DATA SUPPLIED =

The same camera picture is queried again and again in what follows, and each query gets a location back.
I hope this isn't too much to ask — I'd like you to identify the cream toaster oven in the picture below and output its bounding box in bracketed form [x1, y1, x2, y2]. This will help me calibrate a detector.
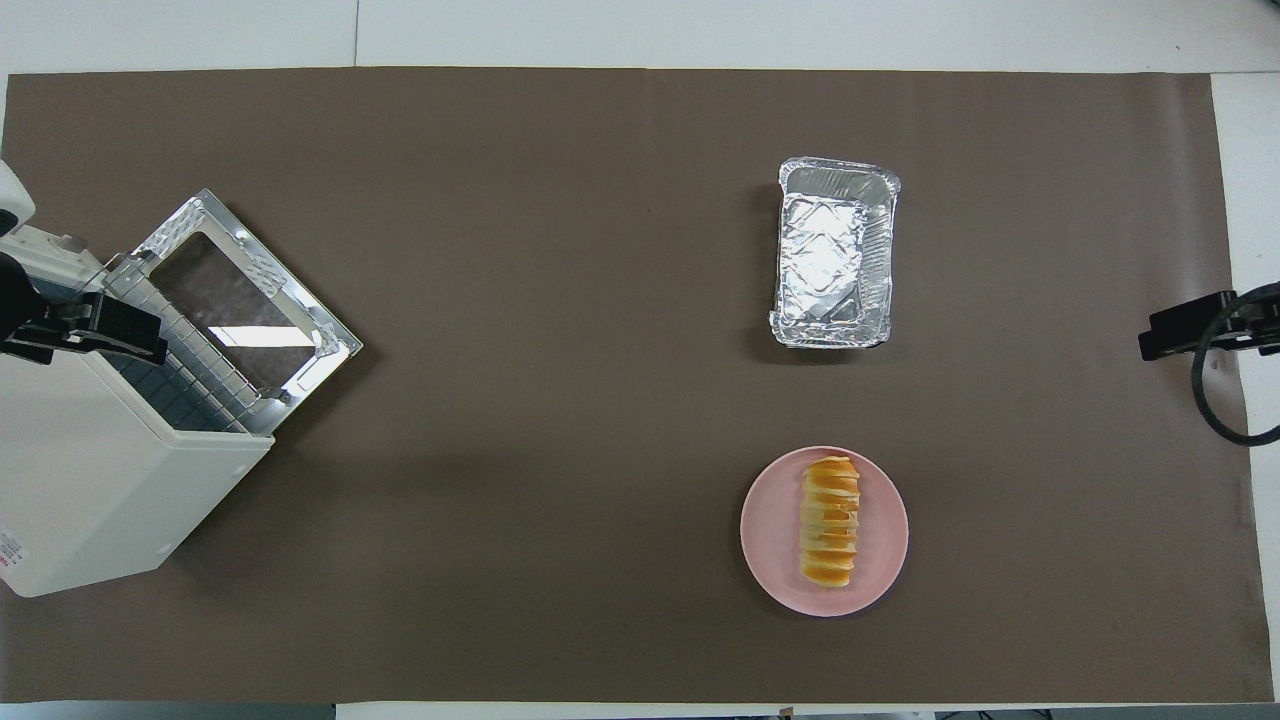
[0, 225, 276, 599]

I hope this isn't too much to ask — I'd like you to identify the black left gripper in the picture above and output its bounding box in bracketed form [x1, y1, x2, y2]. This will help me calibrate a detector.
[0, 252, 169, 366]

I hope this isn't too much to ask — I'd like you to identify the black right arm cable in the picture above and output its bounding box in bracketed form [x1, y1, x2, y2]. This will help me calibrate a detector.
[1190, 282, 1280, 447]

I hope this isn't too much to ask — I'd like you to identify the sliced orange bread loaf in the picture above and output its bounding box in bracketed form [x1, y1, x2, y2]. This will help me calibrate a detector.
[798, 456, 863, 589]

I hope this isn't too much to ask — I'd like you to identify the brown paper table mat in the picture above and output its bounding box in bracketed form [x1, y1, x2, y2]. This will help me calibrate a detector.
[0, 68, 1276, 704]

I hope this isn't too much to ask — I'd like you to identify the metal oven wire rack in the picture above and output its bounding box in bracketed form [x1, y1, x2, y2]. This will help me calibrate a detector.
[100, 265, 276, 436]

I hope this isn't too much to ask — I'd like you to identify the pink round plate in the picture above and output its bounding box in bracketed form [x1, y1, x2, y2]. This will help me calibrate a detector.
[740, 445, 910, 618]

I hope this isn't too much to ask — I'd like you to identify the aluminium foil tray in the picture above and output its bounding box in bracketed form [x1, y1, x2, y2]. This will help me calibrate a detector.
[768, 156, 901, 350]

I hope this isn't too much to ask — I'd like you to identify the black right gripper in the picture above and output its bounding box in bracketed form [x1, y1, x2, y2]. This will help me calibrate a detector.
[1138, 285, 1280, 363]

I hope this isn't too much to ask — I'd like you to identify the glass oven door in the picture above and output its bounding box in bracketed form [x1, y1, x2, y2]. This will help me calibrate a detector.
[128, 188, 364, 406]

ACTIVITY = Return the entries verbatim without images.

TASK SOLUTION =
The same camera picture is queried again and again in what follows, and each query gets a location back.
I hope this isn't too much to ask — I'd like you to identify the cream toaster oven in the picture below and output its bounding box in bracketed form [x1, y1, x2, y2]. This will help me calibrate a detector.
[0, 225, 276, 599]

I hope this isn't too much to ask — I'd like you to identify the black left gripper in the picture above and output its bounding box in bracketed form [x1, y1, x2, y2]. This will help me calibrate a detector.
[0, 252, 169, 366]

I hope this isn't too much to ask — I'd like you to identify the black right arm cable in the picture above and output its bounding box in bracketed form [x1, y1, x2, y2]. This will help me calibrate a detector.
[1190, 282, 1280, 447]

I hope this isn't too much to ask — I'd like you to identify the sliced orange bread loaf in the picture above and output its bounding box in bracketed form [x1, y1, x2, y2]. This will help me calibrate a detector.
[798, 456, 863, 589]

I hope this isn't too much to ask — I'd like you to identify the brown paper table mat in the picture above and output its bounding box in bracketed form [x1, y1, x2, y2]. This will help me calibrate a detector.
[0, 68, 1276, 704]

I hope this isn't too much to ask — I'd like you to identify the metal oven wire rack in the picture above and output its bounding box in bracketed form [x1, y1, x2, y2]. This will help me calibrate a detector.
[100, 265, 276, 436]

I hope this isn't too much to ask — I'd like you to identify the pink round plate in the picture above and output its bounding box in bracketed form [x1, y1, x2, y2]. This will help me calibrate a detector.
[740, 445, 910, 618]

I hope this isn't too much to ask — I'd like you to identify the aluminium foil tray in the picture above and output its bounding box in bracketed form [x1, y1, x2, y2]. This will help me calibrate a detector.
[768, 156, 901, 350]

I hope this isn't too much to ask — I'd like you to identify the black right gripper in the picture above and output its bounding box in bracketed form [x1, y1, x2, y2]. This will help me calibrate a detector.
[1138, 285, 1280, 363]

I hope this isn't too much to ask — I'd like you to identify the glass oven door in the picture above and output its bounding box in bracketed form [x1, y1, x2, y2]. This will help me calibrate a detector.
[128, 188, 364, 406]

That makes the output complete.